Scientific reproducibility that effectively leverages existing study data is critical to the advancement of research in many disciplines including neuroscience, which uses imaging and electrophysiology modalities as primary endpoints or key dependency in studies. We are developing an integrated search platform called NeuroBridge to enable researchers to search for relevant study datasets that can be used to test a hypothesis or replicate a published finding without having to perform a difficult search from scratch, including contacting individual study authors and locating the site to download the data. In this paper, we describe the development of a metadata ontology based on the World Wide Web Consortium (W3C) PROV specifications to create a corpus of semantically annotated published papers. This annotated corpus was used in a deep learning model to support automated identification of candidate datasets related to neurocognitive assessment of subjects with drug abuse or schizophrenia using neuroimaging.
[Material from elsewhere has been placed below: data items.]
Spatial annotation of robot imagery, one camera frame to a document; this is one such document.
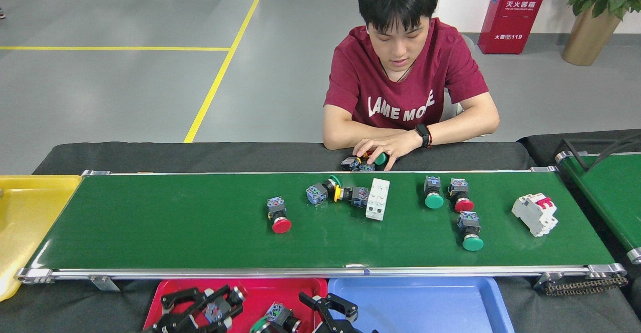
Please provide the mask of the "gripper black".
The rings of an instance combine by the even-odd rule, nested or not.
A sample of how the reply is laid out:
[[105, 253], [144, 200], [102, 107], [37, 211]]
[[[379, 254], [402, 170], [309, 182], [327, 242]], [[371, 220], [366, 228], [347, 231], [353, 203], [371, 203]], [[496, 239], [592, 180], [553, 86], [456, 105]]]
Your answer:
[[[305, 292], [300, 292], [298, 299], [301, 303], [311, 308], [311, 310], [316, 311], [321, 317], [320, 322], [314, 327], [312, 332], [363, 332], [351, 324], [359, 317], [359, 308], [355, 303], [333, 293], [328, 293], [327, 296], [323, 298], [319, 295], [309, 296]], [[345, 319], [332, 317], [330, 310], [341, 313]]]

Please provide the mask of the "person's right hand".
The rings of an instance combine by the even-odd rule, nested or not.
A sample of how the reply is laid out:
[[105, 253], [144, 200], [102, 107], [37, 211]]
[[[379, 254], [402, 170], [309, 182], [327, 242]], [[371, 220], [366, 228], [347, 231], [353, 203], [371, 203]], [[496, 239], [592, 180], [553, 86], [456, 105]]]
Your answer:
[[367, 161], [373, 163], [378, 156], [384, 153], [382, 143], [377, 139], [362, 139], [353, 148], [352, 155], [357, 157], [367, 156]]

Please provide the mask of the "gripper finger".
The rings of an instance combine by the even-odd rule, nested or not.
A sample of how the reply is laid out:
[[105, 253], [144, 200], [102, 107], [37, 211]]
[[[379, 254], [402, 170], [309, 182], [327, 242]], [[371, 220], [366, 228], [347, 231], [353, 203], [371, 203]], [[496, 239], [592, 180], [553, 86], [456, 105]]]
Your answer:
[[229, 285], [223, 285], [219, 289], [208, 288], [205, 290], [199, 290], [197, 287], [193, 287], [178, 290], [163, 295], [160, 298], [162, 315], [167, 313], [181, 314], [190, 308], [190, 306], [193, 306], [195, 309], [202, 309], [204, 305], [210, 302], [223, 302], [234, 306], [234, 289], [229, 287]]
[[195, 309], [190, 306], [181, 314], [167, 313], [144, 332], [227, 332], [233, 319], [243, 312], [243, 305], [231, 306], [210, 302]]

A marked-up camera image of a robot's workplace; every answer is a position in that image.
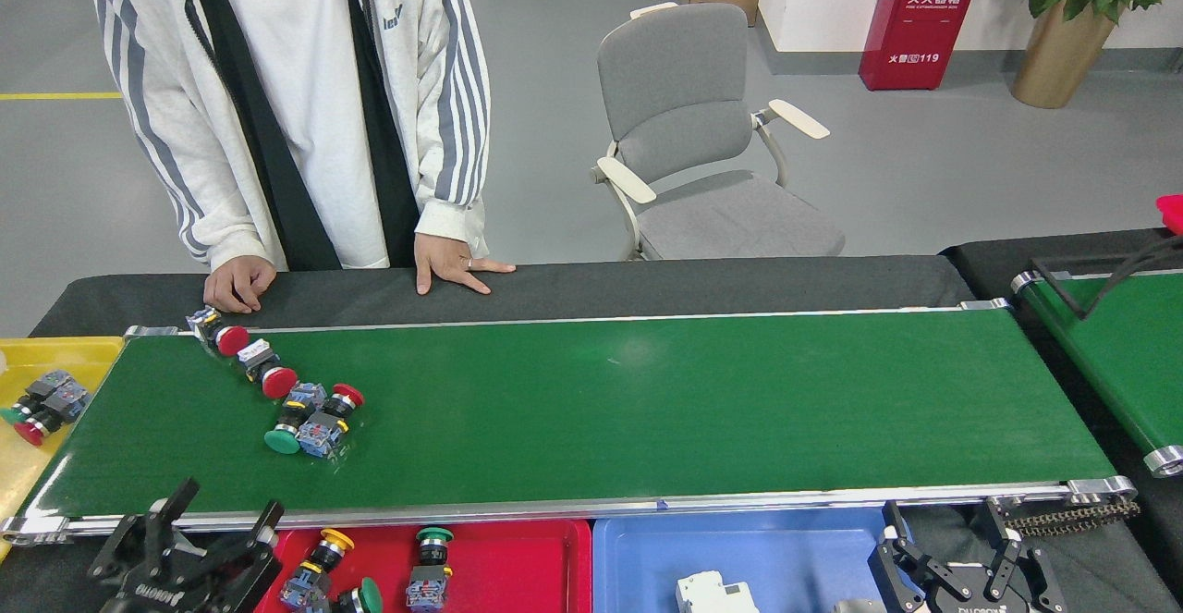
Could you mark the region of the person's left hand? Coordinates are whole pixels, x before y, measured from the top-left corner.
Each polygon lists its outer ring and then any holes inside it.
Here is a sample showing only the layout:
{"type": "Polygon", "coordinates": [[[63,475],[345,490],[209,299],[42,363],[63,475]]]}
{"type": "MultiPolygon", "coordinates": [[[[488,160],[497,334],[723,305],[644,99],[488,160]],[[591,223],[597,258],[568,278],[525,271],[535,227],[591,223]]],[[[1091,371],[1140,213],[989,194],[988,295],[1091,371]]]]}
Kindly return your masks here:
{"type": "Polygon", "coordinates": [[[477,273],[510,275],[513,264],[476,258],[467,241],[416,233],[414,239],[414,263],[416,269],[416,293],[429,293],[438,279],[468,288],[476,293],[491,293],[491,289],[476,277],[477,273]]]}

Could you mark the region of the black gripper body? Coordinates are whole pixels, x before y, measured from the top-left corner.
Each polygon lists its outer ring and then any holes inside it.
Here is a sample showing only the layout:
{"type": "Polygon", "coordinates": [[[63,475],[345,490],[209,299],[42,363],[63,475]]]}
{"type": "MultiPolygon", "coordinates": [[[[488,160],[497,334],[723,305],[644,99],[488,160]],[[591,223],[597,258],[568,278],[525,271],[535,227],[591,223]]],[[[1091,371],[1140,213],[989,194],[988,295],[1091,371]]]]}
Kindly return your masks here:
{"type": "Polygon", "coordinates": [[[959,591],[933,581],[924,587],[930,612],[1067,612],[1068,604],[1053,577],[1037,567],[1011,572],[1007,583],[993,582],[994,573],[983,564],[953,564],[949,572],[959,580],[959,591]]]}
{"type": "Polygon", "coordinates": [[[274,579],[218,579],[211,574],[211,562],[203,555],[172,551],[166,562],[172,570],[160,579],[148,575],[148,564],[138,564],[123,577],[102,612],[252,612],[274,582],[274,579]]]}

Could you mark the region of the person's right hand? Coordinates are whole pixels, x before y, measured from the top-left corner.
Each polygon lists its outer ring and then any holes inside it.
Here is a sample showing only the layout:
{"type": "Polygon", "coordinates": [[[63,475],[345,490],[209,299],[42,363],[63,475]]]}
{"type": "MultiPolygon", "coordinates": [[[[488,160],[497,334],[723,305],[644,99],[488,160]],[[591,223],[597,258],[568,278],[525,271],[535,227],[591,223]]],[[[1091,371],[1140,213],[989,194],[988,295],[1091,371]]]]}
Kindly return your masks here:
{"type": "Polygon", "coordinates": [[[203,305],[220,312],[258,312],[261,293],[277,276],[274,264],[254,254],[240,254],[213,269],[203,280],[203,305]]]}

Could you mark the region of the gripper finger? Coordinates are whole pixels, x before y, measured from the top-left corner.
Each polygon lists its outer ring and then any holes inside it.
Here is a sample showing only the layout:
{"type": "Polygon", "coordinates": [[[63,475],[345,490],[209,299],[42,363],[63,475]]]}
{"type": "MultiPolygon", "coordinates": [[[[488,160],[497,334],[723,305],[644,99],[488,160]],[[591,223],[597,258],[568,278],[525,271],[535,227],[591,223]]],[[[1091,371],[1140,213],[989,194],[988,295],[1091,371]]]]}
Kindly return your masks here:
{"type": "Polygon", "coordinates": [[[114,582],[135,570],[138,564],[148,564],[149,576],[166,577],[172,570],[166,566],[166,554],[193,548],[189,538],[175,529],[174,523],[180,520],[199,490],[195,479],[186,479],[173,495],[153,502],[147,512],[129,512],[124,516],[88,567],[88,576],[96,581],[114,582]]]}
{"type": "Polygon", "coordinates": [[[203,559],[211,562],[211,574],[218,579],[274,579],[282,568],[274,557],[274,525],[284,511],[279,501],[270,501],[247,533],[225,533],[208,546],[203,559]]]}
{"type": "Polygon", "coordinates": [[[906,524],[896,501],[883,506],[884,534],[870,556],[875,587],[888,609],[922,609],[939,592],[967,602],[971,592],[953,572],[922,553],[906,537],[906,524]]]}
{"type": "Polygon", "coordinates": [[[983,588],[987,600],[998,602],[1015,568],[1019,568],[1030,585],[1032,596],[1039,602],[1048,602],[1051,582],[1045,575],[1043,564],[1032,550],[1022,553],[1021,534],[1006,527],[1002,506],[993,497],[987,498],[980,508],[980,529],[994,550],[993,563],[987,570],[988,580],[983,588]]]}

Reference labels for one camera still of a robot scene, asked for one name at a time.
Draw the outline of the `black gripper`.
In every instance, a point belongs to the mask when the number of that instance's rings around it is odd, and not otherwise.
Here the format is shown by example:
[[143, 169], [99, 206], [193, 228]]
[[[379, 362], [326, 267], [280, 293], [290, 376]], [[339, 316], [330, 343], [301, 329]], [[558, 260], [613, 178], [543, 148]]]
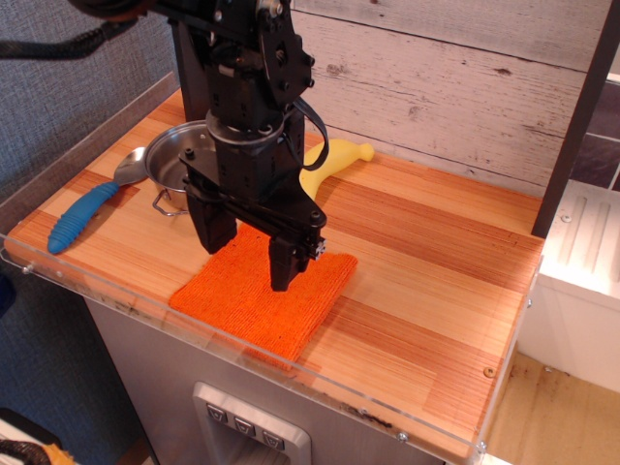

We built on our previous work in the Provenance for Clinical and Health Research (ProvCaRe) project to model metadata information in the NeuroBridge ontology and used this ontology to annotate 51 articles using a Web-based tool called Inception. The Bidirectional Encoder Representations from Transformers (BERT) neural network model, which was trained using the annotated corpus, is used to classify and rank papers relevant to five research hypotheses and the results were evaluated independently by three users for accuracy and recall. Our combined use of the NeuroBridge ontology together with the deep learning model outperforms the existing PubMed Central (PMC) search engine and manifests considerable trainability and transparency compared with typical free-text search. An initial version of the NeuroBridge portal is available at: https://neurobridges.org/.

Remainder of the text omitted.